EXERCISE ▸ Everything in the records below is to be reproduced exactly, apart from the images.
..............................
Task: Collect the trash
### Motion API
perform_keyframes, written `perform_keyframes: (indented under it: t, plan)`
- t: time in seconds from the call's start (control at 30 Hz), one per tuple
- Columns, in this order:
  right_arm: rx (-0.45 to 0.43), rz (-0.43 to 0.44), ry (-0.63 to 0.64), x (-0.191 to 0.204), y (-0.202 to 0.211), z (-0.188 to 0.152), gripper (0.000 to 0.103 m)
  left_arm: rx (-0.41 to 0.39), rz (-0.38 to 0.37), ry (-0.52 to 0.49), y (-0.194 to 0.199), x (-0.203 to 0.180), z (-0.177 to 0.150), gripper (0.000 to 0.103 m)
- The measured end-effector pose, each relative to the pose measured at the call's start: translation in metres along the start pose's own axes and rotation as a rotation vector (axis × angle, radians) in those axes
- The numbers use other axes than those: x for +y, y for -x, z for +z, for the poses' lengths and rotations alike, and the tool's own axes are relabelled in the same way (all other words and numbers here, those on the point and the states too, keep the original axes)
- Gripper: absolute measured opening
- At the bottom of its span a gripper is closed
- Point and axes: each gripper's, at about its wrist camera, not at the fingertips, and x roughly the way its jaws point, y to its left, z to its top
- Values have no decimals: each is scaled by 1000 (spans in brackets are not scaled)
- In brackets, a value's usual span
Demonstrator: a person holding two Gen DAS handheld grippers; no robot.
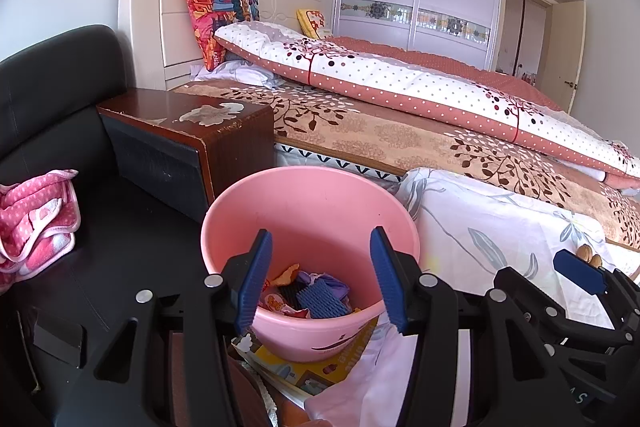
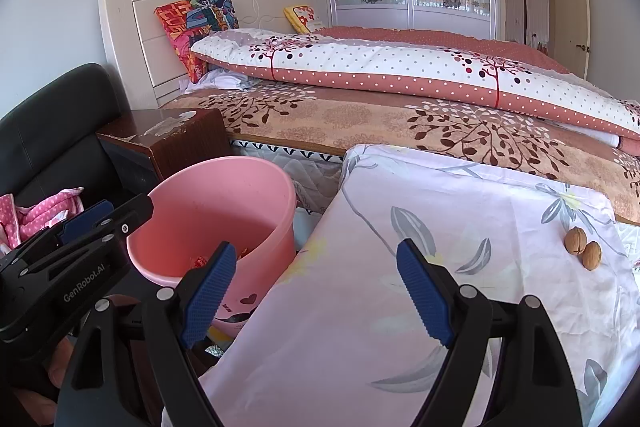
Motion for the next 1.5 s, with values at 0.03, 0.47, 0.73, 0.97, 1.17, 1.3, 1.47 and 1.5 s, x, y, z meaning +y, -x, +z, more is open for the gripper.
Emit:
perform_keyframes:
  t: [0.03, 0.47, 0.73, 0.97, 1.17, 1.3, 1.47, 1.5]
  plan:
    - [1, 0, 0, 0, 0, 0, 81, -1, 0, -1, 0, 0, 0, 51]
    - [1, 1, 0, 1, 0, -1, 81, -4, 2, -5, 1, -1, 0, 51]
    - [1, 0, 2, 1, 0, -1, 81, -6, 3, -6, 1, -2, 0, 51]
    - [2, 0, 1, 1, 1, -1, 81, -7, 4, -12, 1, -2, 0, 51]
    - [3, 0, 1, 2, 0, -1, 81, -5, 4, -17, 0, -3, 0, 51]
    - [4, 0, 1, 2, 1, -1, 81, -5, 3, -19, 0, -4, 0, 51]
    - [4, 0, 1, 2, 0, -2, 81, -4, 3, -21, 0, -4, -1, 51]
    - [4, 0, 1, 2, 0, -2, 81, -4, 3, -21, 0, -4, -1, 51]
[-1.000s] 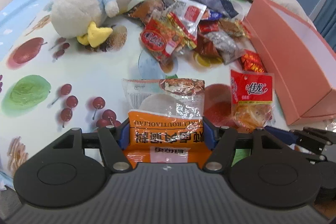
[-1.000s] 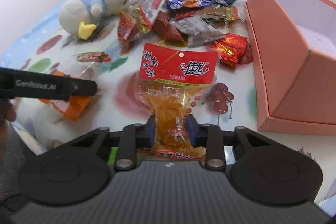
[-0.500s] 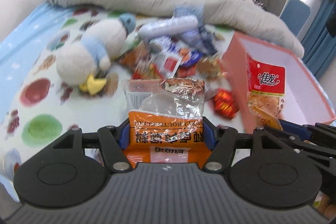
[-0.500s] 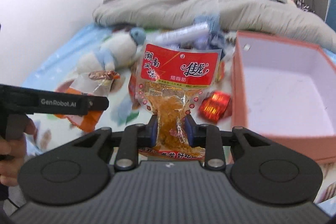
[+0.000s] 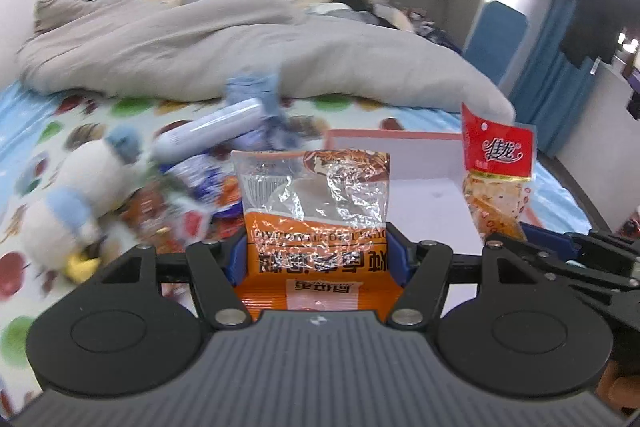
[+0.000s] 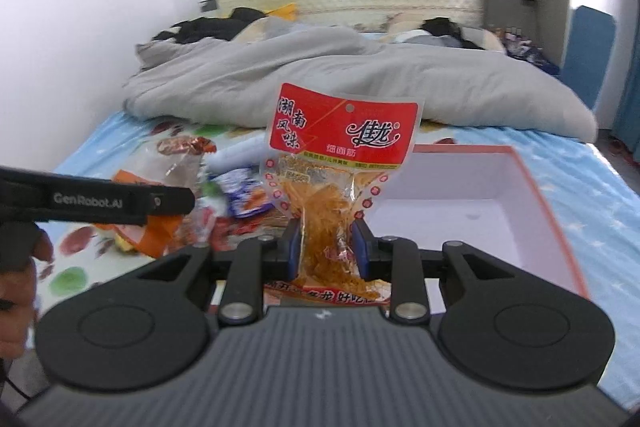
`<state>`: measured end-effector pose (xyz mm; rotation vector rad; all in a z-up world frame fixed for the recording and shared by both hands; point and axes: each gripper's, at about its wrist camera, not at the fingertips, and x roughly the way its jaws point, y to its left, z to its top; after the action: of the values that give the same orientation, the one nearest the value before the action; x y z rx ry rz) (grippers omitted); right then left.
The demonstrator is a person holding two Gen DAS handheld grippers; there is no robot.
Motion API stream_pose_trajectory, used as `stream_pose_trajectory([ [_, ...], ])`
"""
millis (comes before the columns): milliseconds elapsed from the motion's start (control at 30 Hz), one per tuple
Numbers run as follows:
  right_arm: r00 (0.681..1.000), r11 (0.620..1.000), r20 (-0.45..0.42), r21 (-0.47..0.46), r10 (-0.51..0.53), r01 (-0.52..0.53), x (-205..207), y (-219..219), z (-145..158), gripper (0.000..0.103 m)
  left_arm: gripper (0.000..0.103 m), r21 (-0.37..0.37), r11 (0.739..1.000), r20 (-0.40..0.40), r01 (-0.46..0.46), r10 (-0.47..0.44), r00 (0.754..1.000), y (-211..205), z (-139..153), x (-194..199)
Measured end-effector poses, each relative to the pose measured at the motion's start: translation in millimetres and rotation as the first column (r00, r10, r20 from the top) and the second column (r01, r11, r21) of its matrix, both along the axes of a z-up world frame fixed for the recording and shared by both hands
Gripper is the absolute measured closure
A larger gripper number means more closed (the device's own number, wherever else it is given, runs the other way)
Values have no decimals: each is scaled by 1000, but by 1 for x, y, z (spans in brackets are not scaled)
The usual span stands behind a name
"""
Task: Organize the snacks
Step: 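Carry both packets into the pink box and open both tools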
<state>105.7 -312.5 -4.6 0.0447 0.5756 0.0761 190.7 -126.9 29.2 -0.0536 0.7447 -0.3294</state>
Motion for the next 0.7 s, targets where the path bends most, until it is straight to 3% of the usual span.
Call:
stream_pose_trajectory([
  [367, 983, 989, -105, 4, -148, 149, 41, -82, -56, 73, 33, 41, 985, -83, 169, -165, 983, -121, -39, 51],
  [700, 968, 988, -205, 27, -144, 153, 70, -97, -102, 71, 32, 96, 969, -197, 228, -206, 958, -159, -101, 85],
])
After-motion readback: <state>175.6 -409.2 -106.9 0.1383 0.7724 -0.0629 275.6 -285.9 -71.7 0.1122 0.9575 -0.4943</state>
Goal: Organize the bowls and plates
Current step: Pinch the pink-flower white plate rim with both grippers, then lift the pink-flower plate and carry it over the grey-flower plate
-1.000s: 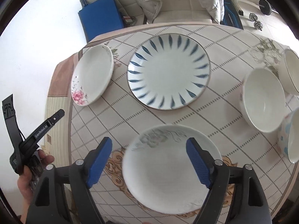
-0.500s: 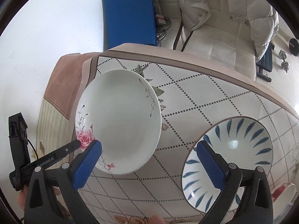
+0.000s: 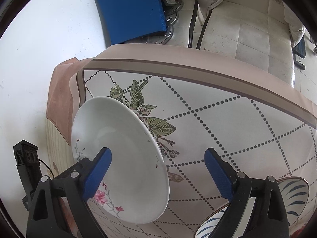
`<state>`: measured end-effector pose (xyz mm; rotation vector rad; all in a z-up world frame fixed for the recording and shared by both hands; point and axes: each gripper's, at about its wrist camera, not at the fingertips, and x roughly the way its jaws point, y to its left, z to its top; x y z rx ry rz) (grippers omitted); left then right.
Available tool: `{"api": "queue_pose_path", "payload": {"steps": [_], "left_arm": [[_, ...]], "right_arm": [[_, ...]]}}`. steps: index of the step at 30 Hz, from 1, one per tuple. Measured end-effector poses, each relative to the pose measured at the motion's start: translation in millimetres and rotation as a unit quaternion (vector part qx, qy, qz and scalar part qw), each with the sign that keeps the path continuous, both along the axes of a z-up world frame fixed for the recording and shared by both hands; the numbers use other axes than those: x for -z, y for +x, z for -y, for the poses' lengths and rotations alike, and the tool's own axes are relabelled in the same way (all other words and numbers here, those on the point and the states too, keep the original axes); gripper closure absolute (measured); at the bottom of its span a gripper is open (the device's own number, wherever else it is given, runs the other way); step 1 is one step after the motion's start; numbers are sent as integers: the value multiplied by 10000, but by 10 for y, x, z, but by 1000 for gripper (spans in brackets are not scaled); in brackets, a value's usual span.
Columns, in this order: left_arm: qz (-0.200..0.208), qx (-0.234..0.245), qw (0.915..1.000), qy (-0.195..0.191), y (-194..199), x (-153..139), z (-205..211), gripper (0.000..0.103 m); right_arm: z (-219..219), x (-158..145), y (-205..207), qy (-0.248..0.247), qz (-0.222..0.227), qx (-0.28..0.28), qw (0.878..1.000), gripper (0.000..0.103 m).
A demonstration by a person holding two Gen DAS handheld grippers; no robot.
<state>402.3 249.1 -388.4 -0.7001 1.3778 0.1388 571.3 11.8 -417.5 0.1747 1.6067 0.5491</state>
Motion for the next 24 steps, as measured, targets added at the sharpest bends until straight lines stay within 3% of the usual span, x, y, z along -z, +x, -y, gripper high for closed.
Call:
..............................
TASK OUTPUT ▸
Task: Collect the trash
### Motion API
perform_keyframes, written `perform_keyframes: (indented under it: t, plan)`
- t: time in seconds from the call's start (control at 30 Hz), one per tuple
- Columns, in this order:
  right_arm: rx (-0.45 to 0.43), rz (-0.43 to 0.44), ry (-0.63 to 0.64), x (-0.191 to 0.204), y (-0.202 to 0.211), z (-0.188 to 0.152), gripper (0.000 to 0.103 m)
  left_arm: rx (-0.41 to 0.39), rz (-0.38 to 0.37), ry (-0.52 to 0.49), y (-0.194 to 0.199), x (-0.203 to 0.180), z (-0.177 to 0.150), gripper (0.000 to 0.103 m)
- The measured end-effector pose, each relative to the pose measured at the call's start: translation in metres along the start pose's own axes and rotation as a rotation vector (axis × angle, radians) in those axes
- The numbers use other axes than those: x for +y, y for -x, z for +z, for the poses' lengths and rotations alike, and the tool's own axes are relabelled in the same way (all other words and numbers here, those on the point and the states too, keep the original axes)
- Gripper: absolute measured opening
- At the bottom of its span a gripper is closed
- Point and axes: each gripper's, at about its wrist camera, not at the fingertips, and x roughly the way its jaws point, y to its left, z to its top
- Values have no decimals: each is scaled by 1000 (spans in brackets are not scaled)
- In brackets, a value's usual span
Demonstrator: a person holding two Gen DAS handheld grippers; no robot.
Motion for the next 1.5 s, with values at 0.03, 0.47, 0.73, 0.97, 1.17, 1.3, 1.47 and 1.5 s, x, y, z meaning +y, -x, +z, more is open for the gripper.
Emit:
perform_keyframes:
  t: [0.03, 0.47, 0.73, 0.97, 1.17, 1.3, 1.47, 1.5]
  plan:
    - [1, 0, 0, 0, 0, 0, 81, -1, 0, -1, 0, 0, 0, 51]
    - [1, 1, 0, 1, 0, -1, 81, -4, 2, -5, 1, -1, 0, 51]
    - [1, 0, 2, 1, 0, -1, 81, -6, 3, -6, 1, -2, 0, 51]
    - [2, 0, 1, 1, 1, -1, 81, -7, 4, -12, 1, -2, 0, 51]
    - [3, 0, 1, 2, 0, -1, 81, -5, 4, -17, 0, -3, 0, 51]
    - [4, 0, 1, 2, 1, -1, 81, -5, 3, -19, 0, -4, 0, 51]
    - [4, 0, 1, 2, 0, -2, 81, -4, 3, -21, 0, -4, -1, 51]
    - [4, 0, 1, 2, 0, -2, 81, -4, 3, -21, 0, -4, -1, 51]
[-1.000s] 
[-1.000s] 
[-0.500s] 
[-0.500s] 
[+0.000s] 
[+0.000s] 
`<state>`: measured end-effector pose (xyz mm; rotation vector rad; all in a z-up world frame fixed for the recording and shared by both hands; point and axes: each gripper's, at about its wrist camera, not at the fingertips, and x roughly the way its jaws point, y to its left, z to its top; after the action: of the values that give the same orientation, the one nearest the value before the action; x y z rx ry rz) (grippers omitted); right then left.
The demonstrator is a person holding two Gen DAS handheld grippers; there is no robot.
Motion API stream_pose_trajectory, used as `stream_pose_trajectory([ [_, ...], ])`
"""
millis (comes before the columns): milliseconds elapsed from the motion's start (control at 30 Hz), one per tuple
Numbers run as follows:
  right_arm: r00 (0.681..1.000), r11 (0.620..1.000), r20 (-0.45..0.42), r21 (-0.47..0.46), r10 (-0.51..0.53), r01 (-0.52..0.53), x (-205..207), y (-219..219), z (-145..158), gripper (0.000..0.103 m)
  left_arm: gripper (0.000..0.103 m), r21 (-0.37..0.37), r11 (0.739..1.000), r20 (-0.40..0.40), r01 (-0.46..0.46), r10 (-0.47..0.44), r00 (0.754..1.000), y (-211..205), z (-139..153), x (-194..199)
Measured end-effector poses, each relative to the pose measured at the motion's start: translation in millimetres and rotation as the first column (r00, r10, r20 from the top) and the second column (r01, r11, r21) of its matrix, both along the axes of a z-up world frame fixed for the recording and shared by both hands
Gripper is the absolute measured closure
A larger gripper number means more closed (the device's own number, wherever else it is given, runs the other way)
Values have no decimals: each is scaled by 1000, but by 1 for x, y, z (spans in brackets are not scaled)
The usual span stands behind a name
"""
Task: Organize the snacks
Step: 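Carry both packets into the pink box and open both tools
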<state>105.7 -312.5 -4.6 0.0447 0.5756 0.0761 190.7 -126.9 29.2 -0.0536 0.7447 -0.3294</state>
Motion for the next 0.7 s, targets where the path bends most, until it is straight to 3% of the usual span.
Call:
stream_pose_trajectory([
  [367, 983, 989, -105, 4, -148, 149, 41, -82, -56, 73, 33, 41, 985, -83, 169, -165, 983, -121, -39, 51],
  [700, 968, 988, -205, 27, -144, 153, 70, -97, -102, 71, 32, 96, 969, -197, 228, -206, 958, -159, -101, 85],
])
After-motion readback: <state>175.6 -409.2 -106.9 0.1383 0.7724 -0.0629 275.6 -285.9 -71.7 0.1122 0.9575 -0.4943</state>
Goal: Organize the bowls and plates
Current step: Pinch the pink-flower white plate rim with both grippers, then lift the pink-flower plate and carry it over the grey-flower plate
-1.000s: 
-0.500s: 
+0.000s: 
`<state>`: measured end-effector pose (xyz mm; rotation vector rad; all in a z-up world frame fixed for the recording and shared by both hands; point and axes: each gripper's, at about its wrist camera, not at the fingertips, and x roughly the way its jaws point, y to its left, z to its top; x y z rx ry rz) (grippers omitted); left then right.
Available tool: `{"api": "queue_pose_path", "payload": {"steps": [_], "left_arm": [[_, ...]], "right_arm": [[_, ...]]}}`. steps: index of the step at 30 Hz, from 1, one per tuple. Measured end-effector poses, each relative to the pose measured at the motion's start: translation in millimetres and rotation as a unit quaternion (vector part qx, qy, qz and scalar part qw), each with the sign that keeps the path continuous, both along the axes of a z-up world frame fixed for the recording and shared by both hands; the numbers use other axes than those: x for -z, y for +x, z for -y, for the poses' lengths and rotations alike, and the tool's own axes are relabelled in the same way (all other words and numbers here, those on the point and the states too, keep the original axes); gripper closure absolute (measured); at the bottom of its span a gripper is open (the device's own number, wherever else it is given, runs the other way); step 1 is one step after the motion's start; numbers are sent as integers: the value multiplied by 10000, but by 10 for y, x, z, but by 1000 for gripper (spans in brackets are not scaled); in brackets, a value's usual span.
Columns, in this order: left_arm: qz (-0.200..0.208), qx (-0.234..0.245), qw (0.915..1.000), qy (-0.195..0.191), y (-194..199), x (-153..139), z (-205..211), gripper (0.000..0.103 m); right_arm: z (-219..219), x (-158..145), y (-205..207), qy (-0.248..0.247), qz (-0.222..0.227), qx (-0.28..0.28), qw (0.878..1.000), gripper (0.000..0.103 m).
A demonstration by a person holding two Gen DAS handheld grippers; no robot.
<state>402.3 249.1 -388.4 -0.7001 1.3778 0.1388 571.3 11.8 -417.5 0.1747 1.6067 0.5491</state>
Motion for the next 24 steps, as measured, targets added at the sharpest bends until straight lines stay within 3% of the usual span, x, y, z along -z, +x, -y, gripper high for closed.
Call:

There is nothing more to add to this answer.